A word-for-word transcript of the closing lines is required: from the one with "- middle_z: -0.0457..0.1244" through the final line of the data.

::: Provided data

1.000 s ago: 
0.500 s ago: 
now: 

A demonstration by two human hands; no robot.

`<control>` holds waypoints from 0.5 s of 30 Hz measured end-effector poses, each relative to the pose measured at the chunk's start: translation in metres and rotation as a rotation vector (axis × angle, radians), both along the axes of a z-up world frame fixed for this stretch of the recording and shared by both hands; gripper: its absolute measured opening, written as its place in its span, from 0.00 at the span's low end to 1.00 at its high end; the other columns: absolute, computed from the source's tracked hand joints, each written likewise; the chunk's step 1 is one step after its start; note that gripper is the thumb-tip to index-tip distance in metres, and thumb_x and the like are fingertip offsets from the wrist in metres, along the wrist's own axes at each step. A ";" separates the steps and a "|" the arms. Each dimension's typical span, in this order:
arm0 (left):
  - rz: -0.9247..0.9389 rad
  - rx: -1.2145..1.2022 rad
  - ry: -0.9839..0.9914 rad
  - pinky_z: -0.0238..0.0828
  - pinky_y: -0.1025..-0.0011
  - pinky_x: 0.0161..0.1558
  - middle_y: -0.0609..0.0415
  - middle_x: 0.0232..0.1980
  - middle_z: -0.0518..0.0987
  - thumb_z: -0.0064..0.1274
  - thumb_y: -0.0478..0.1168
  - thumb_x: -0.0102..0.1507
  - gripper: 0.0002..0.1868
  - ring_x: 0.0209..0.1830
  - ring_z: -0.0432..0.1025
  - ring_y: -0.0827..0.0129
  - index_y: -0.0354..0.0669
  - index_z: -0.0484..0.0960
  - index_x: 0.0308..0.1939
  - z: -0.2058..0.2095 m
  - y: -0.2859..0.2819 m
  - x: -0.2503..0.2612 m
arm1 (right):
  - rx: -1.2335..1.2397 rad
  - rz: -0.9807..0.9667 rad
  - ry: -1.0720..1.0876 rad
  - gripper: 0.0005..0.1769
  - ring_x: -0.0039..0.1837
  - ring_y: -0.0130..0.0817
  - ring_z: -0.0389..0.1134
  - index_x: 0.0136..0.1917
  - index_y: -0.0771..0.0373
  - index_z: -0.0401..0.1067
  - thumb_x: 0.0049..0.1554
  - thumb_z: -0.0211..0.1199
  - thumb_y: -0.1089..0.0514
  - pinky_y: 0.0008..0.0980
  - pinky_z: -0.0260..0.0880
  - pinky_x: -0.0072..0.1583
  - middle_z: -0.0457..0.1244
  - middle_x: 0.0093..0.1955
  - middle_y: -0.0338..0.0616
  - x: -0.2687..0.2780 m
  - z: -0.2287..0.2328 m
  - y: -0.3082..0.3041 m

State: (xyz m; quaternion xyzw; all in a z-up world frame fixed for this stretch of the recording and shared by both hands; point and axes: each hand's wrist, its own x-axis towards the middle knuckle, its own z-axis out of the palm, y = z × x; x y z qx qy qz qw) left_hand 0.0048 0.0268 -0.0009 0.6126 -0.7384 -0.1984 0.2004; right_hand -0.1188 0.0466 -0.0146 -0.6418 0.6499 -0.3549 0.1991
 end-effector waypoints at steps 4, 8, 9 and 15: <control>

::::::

_Your solution:_
  - middle_z: -0.0457..0.1244
  - middle_x: 0.0093..0.1955
  - middle_y: -0.0338..0.0616
  - x: -0.2687..0.2780 m
  - z: -0.2287..0.2328 m
  - y: -0.3082..0.3041 m

State: (xyz m; quaternion xyzw; all in a z-up world frame fixed for this stretch of the recording and shared by both hands; point and axes: each hand's wrist, its own x-axis towards the middle knuckle, its own z-axis out of the palm, y = z × x; x y z qx qy qz qw) left_hand 0.0048 0.0268 -0.0009 0.6126 -0.7384 -0.1984 0.2004; right_hand -0.1188 0.0466 -0.0146 -0.6418 0.6499 -0.3549 0.1991
 end-effector waypoints at steps 4, 8, 9 and 15: <control>

The requested output is now complete.